-- Work item --
All entries are to be printed again exactly, with their images omitted.

-- The records --
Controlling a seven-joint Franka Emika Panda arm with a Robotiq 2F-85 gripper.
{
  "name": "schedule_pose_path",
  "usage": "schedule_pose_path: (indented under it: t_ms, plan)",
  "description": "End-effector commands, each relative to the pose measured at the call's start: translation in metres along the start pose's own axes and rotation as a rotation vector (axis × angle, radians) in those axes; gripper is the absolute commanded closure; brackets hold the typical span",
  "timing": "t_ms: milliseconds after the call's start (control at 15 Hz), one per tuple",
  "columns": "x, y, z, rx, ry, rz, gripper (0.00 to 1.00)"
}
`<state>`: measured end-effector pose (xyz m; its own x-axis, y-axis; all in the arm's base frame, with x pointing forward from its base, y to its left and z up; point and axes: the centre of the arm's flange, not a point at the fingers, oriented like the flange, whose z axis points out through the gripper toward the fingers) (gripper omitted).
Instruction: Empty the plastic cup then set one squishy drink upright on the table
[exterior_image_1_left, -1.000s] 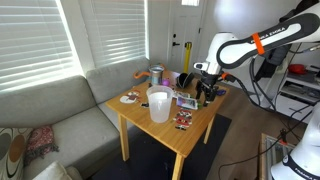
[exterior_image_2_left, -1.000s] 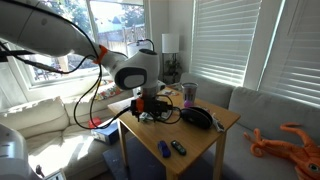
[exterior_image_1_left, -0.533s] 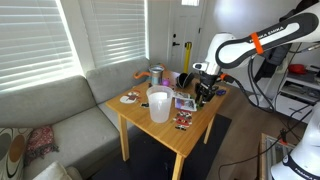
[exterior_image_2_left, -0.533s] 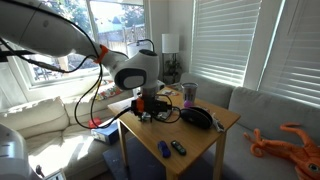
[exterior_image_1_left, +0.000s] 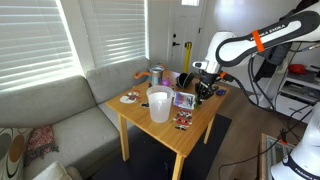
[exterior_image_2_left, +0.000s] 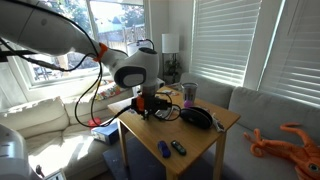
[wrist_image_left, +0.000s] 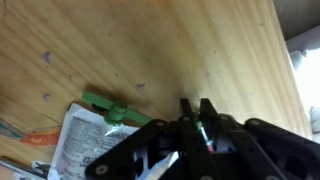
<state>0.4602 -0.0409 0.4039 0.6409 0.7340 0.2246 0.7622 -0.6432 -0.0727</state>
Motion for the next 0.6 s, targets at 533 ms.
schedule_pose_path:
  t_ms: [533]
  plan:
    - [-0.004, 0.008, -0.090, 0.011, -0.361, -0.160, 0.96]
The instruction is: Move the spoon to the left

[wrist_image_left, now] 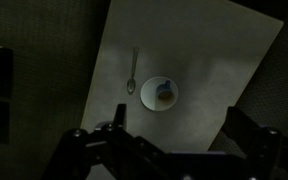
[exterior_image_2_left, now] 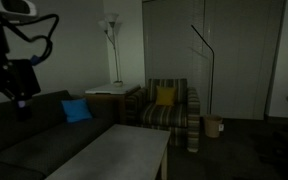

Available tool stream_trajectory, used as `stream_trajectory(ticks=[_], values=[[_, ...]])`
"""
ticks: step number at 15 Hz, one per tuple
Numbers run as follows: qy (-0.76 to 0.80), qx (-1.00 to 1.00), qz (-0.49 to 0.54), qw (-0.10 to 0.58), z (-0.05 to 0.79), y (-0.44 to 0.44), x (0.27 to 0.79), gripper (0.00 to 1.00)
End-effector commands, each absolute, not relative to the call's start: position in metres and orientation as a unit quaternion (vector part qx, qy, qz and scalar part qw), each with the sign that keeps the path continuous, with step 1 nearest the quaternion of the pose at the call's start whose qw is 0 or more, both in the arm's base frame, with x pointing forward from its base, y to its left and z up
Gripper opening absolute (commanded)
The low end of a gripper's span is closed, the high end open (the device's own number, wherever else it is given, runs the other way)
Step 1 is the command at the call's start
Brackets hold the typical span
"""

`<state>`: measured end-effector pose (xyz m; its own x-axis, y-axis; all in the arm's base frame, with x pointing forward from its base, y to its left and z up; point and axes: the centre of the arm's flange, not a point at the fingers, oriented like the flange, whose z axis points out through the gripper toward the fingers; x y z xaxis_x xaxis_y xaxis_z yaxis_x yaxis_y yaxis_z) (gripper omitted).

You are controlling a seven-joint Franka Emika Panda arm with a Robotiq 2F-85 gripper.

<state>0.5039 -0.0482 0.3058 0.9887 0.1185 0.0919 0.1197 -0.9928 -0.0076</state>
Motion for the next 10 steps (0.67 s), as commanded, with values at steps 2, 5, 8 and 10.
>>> stream_trajectory(ticks=[2, 5, 8, 10], values=[[-0.032, -0.997, -0.044, 0.051, 0.238, -0.074, 0.566, 1.00], [-0.017, -0.996, -0.026, 0.080, 0.204, -0.076, 0.589, 1.00], [-0.011, -0.996, -0.005, 0.090, 0.175, -0.077, 0.608, 1.00], [-0.006, -0.996, 0.013, 0.091, 0.155, -0.077, 0.617, 1.00]])
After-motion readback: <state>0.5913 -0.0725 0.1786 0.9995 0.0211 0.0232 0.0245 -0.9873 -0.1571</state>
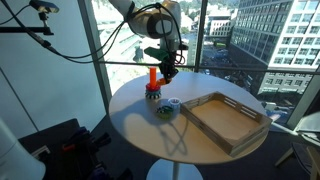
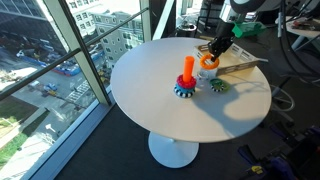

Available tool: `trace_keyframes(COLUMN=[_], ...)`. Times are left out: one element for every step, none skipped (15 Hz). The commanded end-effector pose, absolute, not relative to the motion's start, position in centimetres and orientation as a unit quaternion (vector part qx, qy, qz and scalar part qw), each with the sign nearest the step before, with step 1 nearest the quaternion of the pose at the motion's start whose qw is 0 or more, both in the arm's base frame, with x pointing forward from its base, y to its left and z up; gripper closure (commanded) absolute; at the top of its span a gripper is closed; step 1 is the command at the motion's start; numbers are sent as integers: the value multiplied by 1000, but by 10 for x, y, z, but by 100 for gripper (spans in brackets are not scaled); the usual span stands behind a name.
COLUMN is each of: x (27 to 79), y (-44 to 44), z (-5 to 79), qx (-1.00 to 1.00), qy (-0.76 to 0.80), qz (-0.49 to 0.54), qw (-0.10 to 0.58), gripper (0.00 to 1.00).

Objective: Pick up the orange ring and put it on the ring holder

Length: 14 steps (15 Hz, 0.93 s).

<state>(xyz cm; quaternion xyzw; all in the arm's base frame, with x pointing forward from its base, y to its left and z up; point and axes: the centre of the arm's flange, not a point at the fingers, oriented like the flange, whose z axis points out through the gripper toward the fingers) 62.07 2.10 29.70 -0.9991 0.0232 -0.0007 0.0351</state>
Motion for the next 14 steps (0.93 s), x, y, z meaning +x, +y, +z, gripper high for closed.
trace_keyframes(x=[620,619,618,617,616,614,613,613,613,613,614,615,615,616], y=[29,31,32,33,33,33,34,34,34,34,35,36,38,41], z=[329,335,342,348,355,361,368,373,378,383,387,390,392,393], qx=[-998,-998,-998,-998,-998,-997,-997,-997,-996,-996,-995,-994,-994,-993], qy=[15,15,14,15,16,16,17,17,15,13,11,8,4,1], qz=[1,-2,-4,-9,-14,-19,-24,-28,-34,-39,-43,-44,-45,-45], qw=[54,57,58,61,64,67,70,74,78,84,90,96,102,107], gripper=[95,95,95,95,95,95,95,95,95,95,95,95,95,95])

-- Reply to the task --
Controlling a seven-joint Franka Emika Panda arm with a Robotiq 2F-85 gripper.
{
  "name": "schedule_pose_path",
  "usage": "schedule_pose_path: (indented under it: t_ms, plan)",
  "description": "End-effector commands, each relative to the pose measured at the call's start: translation in metres along the start pose's own axes and rotation as a rotation vector (axis × angle, radians) in those axes; gripper is the absolute commanded closure; brackets hold the typical span",
  "timing": "t_ms: milliseconds after the call's start (control at 15 Hz), one per tuple",
  "columns": "x, y, z, rx, ry, rz, gripper (0.00 to 1.00)"
}
`<state>`: measured end-effector pose (xyz m; its own x-axis, y-axis; all in the arm's base frame, with x pointing forward from its base, y to its left and z up; point and axes: the centre of the arm's flange, not a point at the fingers, oriented like the flange, whose z axis points out through the gripper toward the fingers) (gripper omitted).
Instruction: Empty the plastic cup then set one squishy drink upright on the table
[exterior_image_1_left, -1.000s] 
[exterior_image_2_left, -1.000s] 
[exterior_image_1_left, -0.533s] 
[exterior_image_2_left, -0.533s] 
[exterior_image_1_left, +0.000s] 
[exterior_image_2_left, +0.000s] 
[wrist_image_left, +0.000s] 
<state>0.4602 -0.0409 0.4039 0.6409 0.7340 0.2246 0.7622 -0.6432 -0.0727</state>
Motion for the next 0.6 s, targets at 533 ms.
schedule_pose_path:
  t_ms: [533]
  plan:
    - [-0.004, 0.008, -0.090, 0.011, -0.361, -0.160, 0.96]
The instruction is: Move the spoon to the left

[wrist_image_left, now] 
[exterior_image_2_left, now] 

Available tool stream_trajectory, used as `stream_trajectory(ticks=[_], values=[[_, ...]])`
"""
ticks: step number at 15 Hz, one per tuple
Numbers run as follows: qy (-0.76 to 0.80), qx (-1.00 to 1.00), qz (-0.49 to 0.54), qw (-0.10 to 0.58), z (-0.05 to 0.79), y (-0.44 to 0.44), x (0.27 to 0.79), gripper (0.00 to 1.00)
End-effector commands, each absolute, not relative to the call's start: position in metres and orientation as a unit quaternion (vector part qx, qy, qz and scalar part qw), each with the sign that keeps the path continuous, with step 1 nearest the quaternion of the pose at the call's start whose qw is 0 or more, both in the arm's base frame, with x pointing forward from its base, y to its left and z up
Gripper opening absolute (commanded)
The low end of a gripper's span is closed, the high end open (the device's own number, wherever else it is given, runs the other way)
Step 1 is the command at the call's start
Brackets hold the typical span
"""

`<state>`: measured end-effector pose (xyz m; its own x-axis, y-axis; all in the arm's base frame, with x pointing forward from its base, y to its left and z up; point and axes: the centre of the arm's flange, not a point at the fingers, oriented like the flange, whose z axis points out through the gripper toward the fingers; x y z xaxis_x xaxis_y xaxis_z yaxis_x yaxis_y yaxis_z) (gripper omitted).

You are controlling a seven-joint Franka Emika Panda arm with a Robotiq 2F-85 gripper.

<state>0.5039 -0.0482 0.3058 0.9887 0.1185 0.0919 0.1197 -0.9928 -0.0076</state>
Motion for the next 10 steps (0.67 s), as commanded, with values at steps 2, 5, 8 and 10.
>>> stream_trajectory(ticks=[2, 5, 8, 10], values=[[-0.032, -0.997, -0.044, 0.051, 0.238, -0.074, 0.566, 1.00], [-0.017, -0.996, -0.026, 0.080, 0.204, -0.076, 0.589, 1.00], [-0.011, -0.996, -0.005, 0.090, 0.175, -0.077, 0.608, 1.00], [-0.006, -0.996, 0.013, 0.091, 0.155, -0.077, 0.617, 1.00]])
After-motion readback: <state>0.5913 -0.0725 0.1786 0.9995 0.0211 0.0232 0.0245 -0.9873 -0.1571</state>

Available tool: `trace_keyframes(COLUMN=[_], ...)`. Times are left out: one element for every step, none skipped (15 Hz). The commanded end-effector pose, absolute, not relative to the motion's start, position in centimetres and orientation as a unit quaternion (vector part qx, qy, qz and scalar part qw), each with the sign nearest the step before, with step 1 nearest the quaternion of the pose at the motion's start whose qw is 0 or more, both in the arm's base frame, with x pointing forward from its base, y to its left and z up; gripper closure (commanded) absolute; at the top of its span a gripper is closed; step 1 is the command at the motion's start; numbers are sent as integers: the value multiplied by 1000, but by 10 for x, y, z, but by 100 for gripper (spans in brackets are not scaled); the usual span stands behind a name.
COLUMN is each of: x (27 to 79), y (-44 to 44), z (-5 to 79), qx (-1.00 to 1.00), qy (-0.76 to 0.80), qz (-0.49 to 0.54), qw (-0.10 to 0.58), gripper (0.00 to 1.00).

Objective: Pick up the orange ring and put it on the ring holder

Length: 14 steps (15 Hz, 0.93 s).

<state>(xyz cm; quaternion xyzw; all in the arm's base frame, with x pointing forward from its base, y to its left and z up; point and axes: the centre of the arm's flange, not a point at the fingers, oriented like the flange, whose z axis points out through the gripper toward the fingers) 62.07 2.10 29.70 -0.9991 0.0232 -0.0007 0.0351</state>
Motion for the next 14 steps (0.93 s), x, y, z meaning +x, +y, +z, gripper high for closed.
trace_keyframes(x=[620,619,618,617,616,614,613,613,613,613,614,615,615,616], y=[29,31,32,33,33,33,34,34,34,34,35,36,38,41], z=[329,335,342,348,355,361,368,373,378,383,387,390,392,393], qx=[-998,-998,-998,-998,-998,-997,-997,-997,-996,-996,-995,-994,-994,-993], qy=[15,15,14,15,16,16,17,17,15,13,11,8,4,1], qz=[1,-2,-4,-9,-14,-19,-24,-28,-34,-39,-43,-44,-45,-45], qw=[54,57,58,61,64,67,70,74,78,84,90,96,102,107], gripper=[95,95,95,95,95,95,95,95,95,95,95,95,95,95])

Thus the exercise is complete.